Source - Science Daily
Showing posts with label antibacterial products. Show all posts
Showing posts with label antibacterial products. Show all posts
Monday, October 6, 2008
Friday, June 8, 2007
Strange but True: Antibacterial Products May Do More Harm Than Good
Antibacterial soaps and other cleaners may actually be aiding in the development of superbacteria.
By Coco Ballantyne
Tuberculosis, food poisoning, cholera, pneumonia, strep throat and meningitis: these are just a few of the unsavory diseases caused by bacteria. Hygiene—keeping both home and body clean—is one of the best ways to curb the spread of bacterial infections, but lately consumers are getting the message that washing with regular soap is insufficient. Antibacterial products have never been so popular. Body soaps, household cleaners, sponges, even mattresses and lip glosses are now packing bacteria-killing ingredients, and scientists question what place, if any, these chemicals have in the daily routines of healthy people.

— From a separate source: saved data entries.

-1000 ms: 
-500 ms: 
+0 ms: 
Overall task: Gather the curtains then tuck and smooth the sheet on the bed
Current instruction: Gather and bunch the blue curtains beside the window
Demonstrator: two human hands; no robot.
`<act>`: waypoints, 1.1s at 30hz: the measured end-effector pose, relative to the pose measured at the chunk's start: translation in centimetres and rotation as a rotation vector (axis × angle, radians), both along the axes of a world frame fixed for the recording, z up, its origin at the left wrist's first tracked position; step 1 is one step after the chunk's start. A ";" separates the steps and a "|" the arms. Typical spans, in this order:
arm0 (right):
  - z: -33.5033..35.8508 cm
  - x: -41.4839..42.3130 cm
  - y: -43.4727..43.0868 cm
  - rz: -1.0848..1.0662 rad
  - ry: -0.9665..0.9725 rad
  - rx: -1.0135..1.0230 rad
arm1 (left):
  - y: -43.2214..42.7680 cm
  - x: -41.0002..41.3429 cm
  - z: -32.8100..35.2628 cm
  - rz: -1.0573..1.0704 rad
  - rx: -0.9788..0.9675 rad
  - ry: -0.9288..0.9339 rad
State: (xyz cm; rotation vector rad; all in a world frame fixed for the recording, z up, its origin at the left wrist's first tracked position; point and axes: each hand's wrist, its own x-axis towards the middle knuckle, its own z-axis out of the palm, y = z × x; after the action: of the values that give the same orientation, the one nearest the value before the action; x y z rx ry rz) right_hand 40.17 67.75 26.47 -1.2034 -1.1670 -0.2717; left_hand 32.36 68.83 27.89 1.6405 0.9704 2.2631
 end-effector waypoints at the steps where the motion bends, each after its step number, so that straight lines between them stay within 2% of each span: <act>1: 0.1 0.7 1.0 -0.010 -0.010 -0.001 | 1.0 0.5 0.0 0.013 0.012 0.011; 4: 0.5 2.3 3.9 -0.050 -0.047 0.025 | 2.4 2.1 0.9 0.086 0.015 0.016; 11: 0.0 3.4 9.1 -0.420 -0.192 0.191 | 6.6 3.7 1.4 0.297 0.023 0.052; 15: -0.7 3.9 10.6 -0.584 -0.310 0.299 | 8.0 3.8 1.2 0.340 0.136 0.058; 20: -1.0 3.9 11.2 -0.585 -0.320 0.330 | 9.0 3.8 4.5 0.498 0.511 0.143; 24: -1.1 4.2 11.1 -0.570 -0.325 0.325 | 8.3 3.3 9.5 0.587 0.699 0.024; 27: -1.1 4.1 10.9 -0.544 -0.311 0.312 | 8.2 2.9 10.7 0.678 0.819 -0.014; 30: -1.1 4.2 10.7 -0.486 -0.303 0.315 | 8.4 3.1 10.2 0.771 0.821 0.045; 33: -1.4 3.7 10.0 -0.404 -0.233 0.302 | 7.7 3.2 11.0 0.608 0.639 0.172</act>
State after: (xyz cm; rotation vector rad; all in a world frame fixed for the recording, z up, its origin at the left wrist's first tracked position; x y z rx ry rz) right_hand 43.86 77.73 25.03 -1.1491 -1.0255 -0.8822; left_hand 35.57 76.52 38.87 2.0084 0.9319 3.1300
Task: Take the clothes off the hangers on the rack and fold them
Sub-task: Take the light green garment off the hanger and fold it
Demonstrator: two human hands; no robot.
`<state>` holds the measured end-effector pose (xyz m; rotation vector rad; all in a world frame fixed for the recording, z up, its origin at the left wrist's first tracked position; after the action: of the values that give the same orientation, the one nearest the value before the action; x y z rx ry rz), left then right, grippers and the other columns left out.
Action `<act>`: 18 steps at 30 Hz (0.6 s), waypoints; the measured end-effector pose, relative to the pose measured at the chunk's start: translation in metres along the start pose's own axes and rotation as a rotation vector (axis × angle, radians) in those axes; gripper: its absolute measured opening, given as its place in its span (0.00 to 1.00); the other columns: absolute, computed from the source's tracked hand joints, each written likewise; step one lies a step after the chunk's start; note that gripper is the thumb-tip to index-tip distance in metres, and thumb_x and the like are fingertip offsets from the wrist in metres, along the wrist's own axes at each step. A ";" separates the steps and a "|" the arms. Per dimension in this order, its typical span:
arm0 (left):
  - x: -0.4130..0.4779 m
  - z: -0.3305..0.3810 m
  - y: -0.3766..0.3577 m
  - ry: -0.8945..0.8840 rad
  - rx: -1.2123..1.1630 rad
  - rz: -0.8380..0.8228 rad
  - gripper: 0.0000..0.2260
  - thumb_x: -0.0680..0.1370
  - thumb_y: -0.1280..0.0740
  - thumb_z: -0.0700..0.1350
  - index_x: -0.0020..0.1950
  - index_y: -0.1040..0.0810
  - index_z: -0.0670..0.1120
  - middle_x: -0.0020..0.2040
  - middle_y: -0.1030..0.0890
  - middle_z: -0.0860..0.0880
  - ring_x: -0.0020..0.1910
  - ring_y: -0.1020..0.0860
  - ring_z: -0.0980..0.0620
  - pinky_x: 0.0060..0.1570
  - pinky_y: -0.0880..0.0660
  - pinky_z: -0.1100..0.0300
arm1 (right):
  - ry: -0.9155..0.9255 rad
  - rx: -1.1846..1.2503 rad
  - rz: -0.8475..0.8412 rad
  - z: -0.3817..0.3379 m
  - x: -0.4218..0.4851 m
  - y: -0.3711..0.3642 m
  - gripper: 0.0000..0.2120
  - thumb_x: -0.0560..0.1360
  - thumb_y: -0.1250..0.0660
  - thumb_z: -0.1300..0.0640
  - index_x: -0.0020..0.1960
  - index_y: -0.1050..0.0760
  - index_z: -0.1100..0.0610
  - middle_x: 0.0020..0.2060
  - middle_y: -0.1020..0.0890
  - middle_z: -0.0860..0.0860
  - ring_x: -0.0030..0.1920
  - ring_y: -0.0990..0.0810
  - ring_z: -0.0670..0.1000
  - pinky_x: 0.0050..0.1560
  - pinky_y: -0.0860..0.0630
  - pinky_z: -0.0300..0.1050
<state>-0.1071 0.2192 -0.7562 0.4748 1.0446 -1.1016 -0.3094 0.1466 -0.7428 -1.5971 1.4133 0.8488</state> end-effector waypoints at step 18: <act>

Traditionally, people washed bacteria from their bodies and homes using soap and hot water, alcohol, chlorine bleach or hydrogen peroxide. These substances act nonspecifically, meaning they wipe out almost every type of microbe in sight—fungi, bacteria and some viruses—rather than singling out a particular variety.
Soap works by loosening and lifting dirt, oil and microbes from surfaces so they can be easily rinsed away with water, whereas general cleaners such as alcohol inflict sweeping damage to cells by demolishing key structures, then evaporate. "They do their job and are quickly dissipated into the environment," explains microbiologist Stuart Levy of Tufts University School of Medicine.
Unlike these traditional cleaners, antibacterial products leave surface residues, creating conditions that may foster the development of resistant bacteria, Levy notes. For example, after spraying and wiping an antibacterial cleaner over a kitchen counter, active chemicals linger behind and continue to kill bacteria, but not necessarily all of them.
When a bacterial population is placed under a stressor—such as an antibacterial chemical—a small subpopulation armed with special defense mechanisms can develop. These lineages survive and reproduce as their weaker relatives perish. "What doesn't kill you makes you stronger" is the governing maxim here, as antibacterial chemicals select for bacteria that endure their presence.
As bacteria develop a tolerance for these compounds there is potential for also developing a tolerance for certain antibiotics. This phenomenon, called cross-resistance, has already been demonstrated in several laboratory studies using triclosan, one of the most common chemicals found in antibacterial hand cleaners, dishwashing liquids and other wash products. "Triclosan has a specific inhibitory target in bacteria similar to some antibiotics," says epidemiologist Allison Aiello at the University of Michigan School of Public Health.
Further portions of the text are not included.